As Mexico undergoes a generational shift toward an older population, the country finds itself unprepared to meet the medical demands of its growing number of senior citizens. The Director of the National Institute of Geriatrics (INGER), Luis Miguel Gutiérrez, recently indicated that the country needs 10 times as many geriatricians as it currently has.
Good vaccination campaigns and public health policies have allowed Mexicans to live longer. At the same time, birth rates have greatly decreased. This is driving an epidemiological shift from a young and productive population to an older one, an effect that will only continue growing. Today, citizens over 65 years of age represent 7.2 percent of the population, about 8 million people, according to the Mexican Association of Retirement Fund Administrators. By 2050, this number is expected to balloon to 24.4 million people, representing 16.2 percent.
There is gap in services and physicians able to provide specialized care to this people, which leads to diminished life quality.

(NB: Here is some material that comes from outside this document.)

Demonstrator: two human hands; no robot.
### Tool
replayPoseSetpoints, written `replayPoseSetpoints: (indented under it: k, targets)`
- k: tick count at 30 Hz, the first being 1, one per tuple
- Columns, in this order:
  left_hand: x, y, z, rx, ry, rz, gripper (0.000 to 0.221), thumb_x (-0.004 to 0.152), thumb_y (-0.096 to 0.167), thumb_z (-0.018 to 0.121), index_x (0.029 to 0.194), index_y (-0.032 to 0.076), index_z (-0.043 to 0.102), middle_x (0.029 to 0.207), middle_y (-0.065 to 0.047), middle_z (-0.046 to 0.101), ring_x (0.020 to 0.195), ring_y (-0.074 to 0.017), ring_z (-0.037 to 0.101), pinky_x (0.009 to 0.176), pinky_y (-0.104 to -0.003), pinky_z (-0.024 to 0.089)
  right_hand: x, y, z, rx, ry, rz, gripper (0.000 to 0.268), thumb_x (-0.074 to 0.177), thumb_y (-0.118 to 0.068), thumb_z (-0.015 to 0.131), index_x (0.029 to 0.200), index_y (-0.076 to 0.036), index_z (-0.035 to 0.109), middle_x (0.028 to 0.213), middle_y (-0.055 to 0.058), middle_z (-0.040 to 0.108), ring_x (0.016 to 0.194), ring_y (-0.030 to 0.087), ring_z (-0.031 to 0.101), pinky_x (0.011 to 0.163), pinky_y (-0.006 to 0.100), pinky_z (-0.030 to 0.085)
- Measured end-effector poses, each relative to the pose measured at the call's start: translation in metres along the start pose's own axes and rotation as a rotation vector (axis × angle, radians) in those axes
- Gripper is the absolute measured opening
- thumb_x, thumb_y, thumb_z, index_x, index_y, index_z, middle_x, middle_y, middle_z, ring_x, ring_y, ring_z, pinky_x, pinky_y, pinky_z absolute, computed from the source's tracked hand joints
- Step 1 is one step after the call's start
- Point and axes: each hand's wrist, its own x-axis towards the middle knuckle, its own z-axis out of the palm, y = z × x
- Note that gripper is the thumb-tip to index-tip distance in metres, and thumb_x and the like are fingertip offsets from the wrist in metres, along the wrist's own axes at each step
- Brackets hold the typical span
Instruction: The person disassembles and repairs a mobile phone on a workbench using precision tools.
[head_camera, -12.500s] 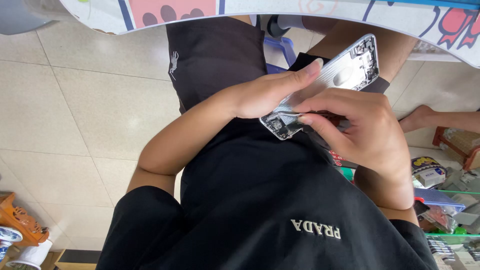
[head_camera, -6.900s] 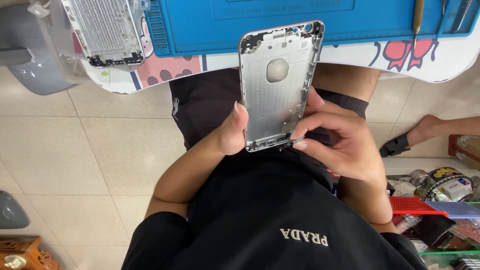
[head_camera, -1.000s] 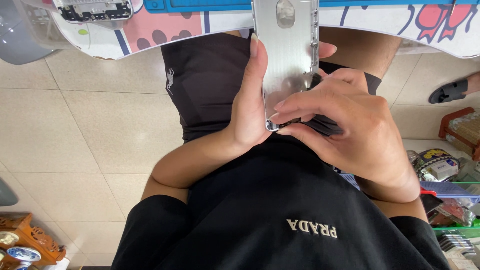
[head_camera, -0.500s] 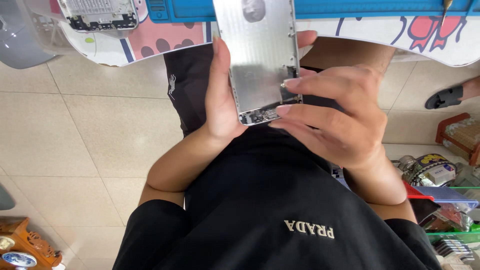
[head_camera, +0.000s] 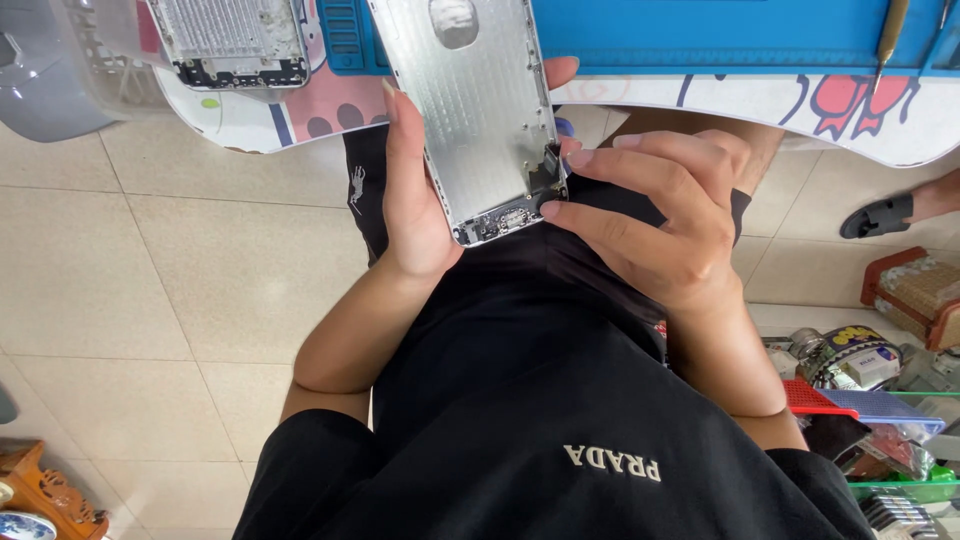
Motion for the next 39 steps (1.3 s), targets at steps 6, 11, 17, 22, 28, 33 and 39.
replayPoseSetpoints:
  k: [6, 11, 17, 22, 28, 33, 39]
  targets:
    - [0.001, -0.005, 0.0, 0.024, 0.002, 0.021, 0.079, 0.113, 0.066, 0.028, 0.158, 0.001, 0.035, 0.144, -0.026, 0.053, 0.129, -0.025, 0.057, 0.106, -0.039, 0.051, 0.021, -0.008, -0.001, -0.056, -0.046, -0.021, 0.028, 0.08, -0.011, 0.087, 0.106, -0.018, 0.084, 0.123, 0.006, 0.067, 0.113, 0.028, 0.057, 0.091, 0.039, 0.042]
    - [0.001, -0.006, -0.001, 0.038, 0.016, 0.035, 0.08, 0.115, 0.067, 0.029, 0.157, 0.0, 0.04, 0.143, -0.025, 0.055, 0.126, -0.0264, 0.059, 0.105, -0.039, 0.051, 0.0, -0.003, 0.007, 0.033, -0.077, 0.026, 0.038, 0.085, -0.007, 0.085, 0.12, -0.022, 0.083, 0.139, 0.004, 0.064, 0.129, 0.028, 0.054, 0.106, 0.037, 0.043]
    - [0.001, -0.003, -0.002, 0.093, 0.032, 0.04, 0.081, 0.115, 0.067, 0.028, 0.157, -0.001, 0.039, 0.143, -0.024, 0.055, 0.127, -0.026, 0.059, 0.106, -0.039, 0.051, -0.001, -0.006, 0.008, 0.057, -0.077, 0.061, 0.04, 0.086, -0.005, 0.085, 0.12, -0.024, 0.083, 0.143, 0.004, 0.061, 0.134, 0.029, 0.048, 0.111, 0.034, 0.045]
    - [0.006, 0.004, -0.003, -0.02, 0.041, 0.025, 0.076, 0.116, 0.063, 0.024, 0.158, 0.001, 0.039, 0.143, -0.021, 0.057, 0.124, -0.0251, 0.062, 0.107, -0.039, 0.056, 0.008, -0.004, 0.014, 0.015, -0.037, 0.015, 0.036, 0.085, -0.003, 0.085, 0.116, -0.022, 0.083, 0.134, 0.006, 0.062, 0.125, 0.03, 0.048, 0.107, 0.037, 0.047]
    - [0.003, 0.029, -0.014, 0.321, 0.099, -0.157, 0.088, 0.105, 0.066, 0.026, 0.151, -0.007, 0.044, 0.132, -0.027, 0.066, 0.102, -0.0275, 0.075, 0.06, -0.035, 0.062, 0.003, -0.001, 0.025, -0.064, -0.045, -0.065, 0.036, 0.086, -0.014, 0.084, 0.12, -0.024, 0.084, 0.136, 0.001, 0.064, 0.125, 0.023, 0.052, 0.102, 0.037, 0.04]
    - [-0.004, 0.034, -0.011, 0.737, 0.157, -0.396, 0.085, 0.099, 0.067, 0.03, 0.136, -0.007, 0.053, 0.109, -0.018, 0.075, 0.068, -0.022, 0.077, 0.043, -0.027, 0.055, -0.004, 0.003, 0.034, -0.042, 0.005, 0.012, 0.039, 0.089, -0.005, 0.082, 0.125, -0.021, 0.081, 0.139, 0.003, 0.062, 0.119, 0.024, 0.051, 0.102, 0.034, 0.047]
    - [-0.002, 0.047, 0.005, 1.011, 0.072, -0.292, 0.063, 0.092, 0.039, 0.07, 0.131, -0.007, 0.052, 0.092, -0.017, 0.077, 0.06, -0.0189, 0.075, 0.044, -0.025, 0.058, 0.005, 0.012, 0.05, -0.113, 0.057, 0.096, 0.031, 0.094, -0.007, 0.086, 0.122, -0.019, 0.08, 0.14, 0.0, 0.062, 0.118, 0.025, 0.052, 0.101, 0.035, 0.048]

INGER states that the country has only 550 geriatricians, with 100 more graduating per year. This number is much smaller that the recommended 5,000 according to Gutiérrez. Moreover, the public sector has only 168 clinics and 176 specialized geriatric beds.
Gutiérrez explained that while the current life expectancy of Mexicans is of 76 years, for most individuals the number of healthy life years is only 63. Moreover, those over 65 years of age find their life quality greatly diminished, with 35 percent of seniors presenting at least two chronic diseases such as diabetes, 17 percent depression and 15 percent a form of dementia.
For that reason, Gutiérrez pointed to a greater need of geriatricians in Mexico and a greater inclusion of basic geriatric matters in the study plans of general practitioners. As Mexicans become increasingly older, this problem will become greater.